Radical Acceptance is very different than feeling a need to accept the behaviors of my DD. It is about taking care of myself in the moment and discerning what is in my control and what I have little or no impact on. There is a good workshop on this "Tools: Radical Acceptance for Families".

https://bpdfamily.com/message_board/index.php?topic=89910.0

If you have not visited this workshop it might give you a new perspective. Maybe it can help you figure out the money part that you CAN control - ie. pay it only directly to the landlord. It has taken my dh and I a long time to let go of thinking we can control how our DD spends any money we give her. If we want to help with rent, cell phone, food, etc. we pay the landlord (not the friend with the lease); we pay the cell phone company; we buy a grocery store prepaid card; etc. DD is at a place right now where she is able to appreciate whatever help we offer. This has not always been the case.

On the lease - it might be wise to check into finding a free legal aide office for help with tenant rights in her location. There are ways to protect yourself from being sued later. It is important to get info for her city. A search for 'legal aide' should help find this resource.

On the therapy issue, what kind of drugs she has used, etc. Your DD is an adult and these are in her control to share with you. The more I have been able to resist asking specific questions, and finding the courage to respect my DD's privacy, the more she has openly shared with me.
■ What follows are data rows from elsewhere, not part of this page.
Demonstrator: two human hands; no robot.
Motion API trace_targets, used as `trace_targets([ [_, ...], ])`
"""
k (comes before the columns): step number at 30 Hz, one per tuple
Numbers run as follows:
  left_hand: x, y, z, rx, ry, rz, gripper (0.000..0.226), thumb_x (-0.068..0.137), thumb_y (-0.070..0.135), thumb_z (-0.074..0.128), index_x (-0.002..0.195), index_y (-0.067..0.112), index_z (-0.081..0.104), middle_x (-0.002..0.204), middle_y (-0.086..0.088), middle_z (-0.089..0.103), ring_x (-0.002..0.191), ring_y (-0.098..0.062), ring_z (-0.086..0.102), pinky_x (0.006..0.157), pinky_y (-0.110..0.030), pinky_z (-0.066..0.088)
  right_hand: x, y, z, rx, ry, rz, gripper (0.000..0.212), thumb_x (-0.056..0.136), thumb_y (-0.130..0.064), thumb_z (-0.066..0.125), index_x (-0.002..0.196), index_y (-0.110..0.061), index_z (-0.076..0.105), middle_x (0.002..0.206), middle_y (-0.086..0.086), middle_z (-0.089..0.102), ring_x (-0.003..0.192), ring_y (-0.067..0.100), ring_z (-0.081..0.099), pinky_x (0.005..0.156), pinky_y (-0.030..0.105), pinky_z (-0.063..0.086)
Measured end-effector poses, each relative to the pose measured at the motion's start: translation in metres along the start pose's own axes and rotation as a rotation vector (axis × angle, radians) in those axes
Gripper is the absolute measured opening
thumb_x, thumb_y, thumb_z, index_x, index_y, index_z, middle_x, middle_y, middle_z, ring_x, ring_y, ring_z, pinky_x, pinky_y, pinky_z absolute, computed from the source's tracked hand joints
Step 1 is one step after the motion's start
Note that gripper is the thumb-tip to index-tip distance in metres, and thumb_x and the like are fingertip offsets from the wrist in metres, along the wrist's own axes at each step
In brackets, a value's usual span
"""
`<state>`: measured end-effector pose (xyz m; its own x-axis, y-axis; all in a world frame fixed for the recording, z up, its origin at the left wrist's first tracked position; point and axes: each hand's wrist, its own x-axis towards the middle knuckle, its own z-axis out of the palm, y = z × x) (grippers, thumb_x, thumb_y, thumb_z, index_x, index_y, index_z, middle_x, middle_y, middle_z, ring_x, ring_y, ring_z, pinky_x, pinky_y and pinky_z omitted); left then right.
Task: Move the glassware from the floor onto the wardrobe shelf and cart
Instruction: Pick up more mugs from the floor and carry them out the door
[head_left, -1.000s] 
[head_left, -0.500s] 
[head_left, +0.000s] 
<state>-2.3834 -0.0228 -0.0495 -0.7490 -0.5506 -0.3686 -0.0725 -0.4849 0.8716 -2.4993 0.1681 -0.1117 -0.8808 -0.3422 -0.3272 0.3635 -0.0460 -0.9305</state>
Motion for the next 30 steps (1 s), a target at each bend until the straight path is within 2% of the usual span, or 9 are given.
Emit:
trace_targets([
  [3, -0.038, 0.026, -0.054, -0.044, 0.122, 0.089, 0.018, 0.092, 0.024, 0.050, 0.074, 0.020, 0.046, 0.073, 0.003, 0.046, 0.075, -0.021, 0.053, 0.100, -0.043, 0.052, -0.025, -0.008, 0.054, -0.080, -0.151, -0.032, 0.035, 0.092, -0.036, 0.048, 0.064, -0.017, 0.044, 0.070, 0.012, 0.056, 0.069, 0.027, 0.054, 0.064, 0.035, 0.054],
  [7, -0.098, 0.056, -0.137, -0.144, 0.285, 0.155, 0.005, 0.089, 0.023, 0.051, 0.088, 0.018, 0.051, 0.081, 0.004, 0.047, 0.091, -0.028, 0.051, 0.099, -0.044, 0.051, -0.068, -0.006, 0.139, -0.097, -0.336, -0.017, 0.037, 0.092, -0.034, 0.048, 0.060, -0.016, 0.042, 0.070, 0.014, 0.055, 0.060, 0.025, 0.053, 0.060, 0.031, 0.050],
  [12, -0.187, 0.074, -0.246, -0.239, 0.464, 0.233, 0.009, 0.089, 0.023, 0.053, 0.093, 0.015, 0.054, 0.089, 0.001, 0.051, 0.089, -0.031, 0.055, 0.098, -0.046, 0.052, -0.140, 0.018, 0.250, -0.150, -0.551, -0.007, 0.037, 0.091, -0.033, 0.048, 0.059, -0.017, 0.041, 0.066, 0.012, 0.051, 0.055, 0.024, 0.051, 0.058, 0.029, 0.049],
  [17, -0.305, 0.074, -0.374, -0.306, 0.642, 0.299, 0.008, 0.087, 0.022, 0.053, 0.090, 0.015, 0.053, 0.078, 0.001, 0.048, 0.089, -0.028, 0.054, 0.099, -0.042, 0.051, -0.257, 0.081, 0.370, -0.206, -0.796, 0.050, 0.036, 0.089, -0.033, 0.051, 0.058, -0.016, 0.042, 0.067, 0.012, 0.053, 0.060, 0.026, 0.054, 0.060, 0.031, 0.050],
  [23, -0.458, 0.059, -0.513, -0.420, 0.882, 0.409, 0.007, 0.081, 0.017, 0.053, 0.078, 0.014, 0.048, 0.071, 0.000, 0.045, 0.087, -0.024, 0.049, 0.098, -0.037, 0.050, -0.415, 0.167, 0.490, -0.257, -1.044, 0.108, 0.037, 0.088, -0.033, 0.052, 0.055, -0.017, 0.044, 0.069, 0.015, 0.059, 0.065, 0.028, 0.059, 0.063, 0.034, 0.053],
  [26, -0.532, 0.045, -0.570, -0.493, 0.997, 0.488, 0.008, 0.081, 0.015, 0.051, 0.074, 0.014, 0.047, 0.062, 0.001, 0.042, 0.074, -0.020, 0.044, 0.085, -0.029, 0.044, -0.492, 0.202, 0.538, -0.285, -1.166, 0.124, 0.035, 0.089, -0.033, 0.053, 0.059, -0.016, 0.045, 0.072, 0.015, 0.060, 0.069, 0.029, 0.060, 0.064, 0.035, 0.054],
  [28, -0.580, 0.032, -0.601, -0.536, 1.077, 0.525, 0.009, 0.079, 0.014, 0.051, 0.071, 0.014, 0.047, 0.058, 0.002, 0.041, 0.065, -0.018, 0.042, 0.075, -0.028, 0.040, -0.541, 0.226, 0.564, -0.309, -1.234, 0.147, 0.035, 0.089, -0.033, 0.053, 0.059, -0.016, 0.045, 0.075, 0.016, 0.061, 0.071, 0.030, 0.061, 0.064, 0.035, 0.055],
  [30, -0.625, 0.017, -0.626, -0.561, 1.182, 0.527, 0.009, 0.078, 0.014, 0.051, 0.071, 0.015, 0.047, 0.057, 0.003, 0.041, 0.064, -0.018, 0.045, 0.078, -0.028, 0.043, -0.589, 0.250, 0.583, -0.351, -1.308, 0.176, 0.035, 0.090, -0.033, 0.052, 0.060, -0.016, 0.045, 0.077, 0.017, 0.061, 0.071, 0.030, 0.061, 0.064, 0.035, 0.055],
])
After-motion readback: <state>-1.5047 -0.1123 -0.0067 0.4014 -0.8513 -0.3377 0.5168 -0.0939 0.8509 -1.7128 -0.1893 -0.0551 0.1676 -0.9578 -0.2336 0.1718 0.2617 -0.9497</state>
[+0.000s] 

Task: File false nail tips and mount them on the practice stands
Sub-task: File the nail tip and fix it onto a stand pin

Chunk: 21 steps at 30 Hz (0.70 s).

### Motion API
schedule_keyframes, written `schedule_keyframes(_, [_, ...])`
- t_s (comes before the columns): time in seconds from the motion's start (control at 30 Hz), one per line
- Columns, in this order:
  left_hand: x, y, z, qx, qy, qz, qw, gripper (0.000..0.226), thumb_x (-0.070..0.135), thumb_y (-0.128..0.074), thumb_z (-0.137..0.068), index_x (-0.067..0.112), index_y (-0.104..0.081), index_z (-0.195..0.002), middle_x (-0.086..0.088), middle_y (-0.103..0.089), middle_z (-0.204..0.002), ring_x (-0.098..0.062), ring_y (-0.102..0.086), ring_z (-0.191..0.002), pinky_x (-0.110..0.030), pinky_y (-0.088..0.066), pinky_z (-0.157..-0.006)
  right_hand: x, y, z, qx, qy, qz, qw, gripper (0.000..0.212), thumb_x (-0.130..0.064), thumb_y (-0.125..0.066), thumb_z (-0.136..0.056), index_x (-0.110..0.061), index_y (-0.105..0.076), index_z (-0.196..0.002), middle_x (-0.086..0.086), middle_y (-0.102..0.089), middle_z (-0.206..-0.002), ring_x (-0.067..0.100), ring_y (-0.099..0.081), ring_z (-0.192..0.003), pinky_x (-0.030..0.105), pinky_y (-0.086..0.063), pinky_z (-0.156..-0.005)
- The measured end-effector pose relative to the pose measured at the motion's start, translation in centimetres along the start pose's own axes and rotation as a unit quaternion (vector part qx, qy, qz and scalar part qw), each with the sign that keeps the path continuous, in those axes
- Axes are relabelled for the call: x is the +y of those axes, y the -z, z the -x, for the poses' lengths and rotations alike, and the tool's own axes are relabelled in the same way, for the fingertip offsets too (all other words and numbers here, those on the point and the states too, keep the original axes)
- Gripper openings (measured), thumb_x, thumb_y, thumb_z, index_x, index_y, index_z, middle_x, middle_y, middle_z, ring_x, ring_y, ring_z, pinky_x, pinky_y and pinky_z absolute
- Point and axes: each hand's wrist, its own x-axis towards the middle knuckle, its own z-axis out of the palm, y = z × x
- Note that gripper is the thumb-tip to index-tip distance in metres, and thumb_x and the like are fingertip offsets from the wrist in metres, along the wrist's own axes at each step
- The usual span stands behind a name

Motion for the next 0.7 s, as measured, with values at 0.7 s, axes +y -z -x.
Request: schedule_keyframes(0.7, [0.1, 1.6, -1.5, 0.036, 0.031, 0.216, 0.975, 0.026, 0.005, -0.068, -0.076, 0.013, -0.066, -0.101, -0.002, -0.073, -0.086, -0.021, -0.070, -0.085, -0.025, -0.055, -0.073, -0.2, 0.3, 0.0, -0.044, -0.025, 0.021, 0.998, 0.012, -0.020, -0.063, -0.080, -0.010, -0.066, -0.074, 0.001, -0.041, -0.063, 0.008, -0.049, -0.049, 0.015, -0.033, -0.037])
This too is part of Radical Acceptance and the principles of VALIDATION. The TOOL at the right 'Validate the Valid' has been helpful with me. I do a refresher on this tool often.

How your parents would react to your D, if she chooses to contact them, is really up to them. They are also adults and able to make their own choices about contact with their granddaughter. They might surprise you. Especially if you are better able to separate who you are from who your D is.

This is all extremely hard work for we parents. And it takes time and TLC's (Tiny Little Steps). Be kind to yourself.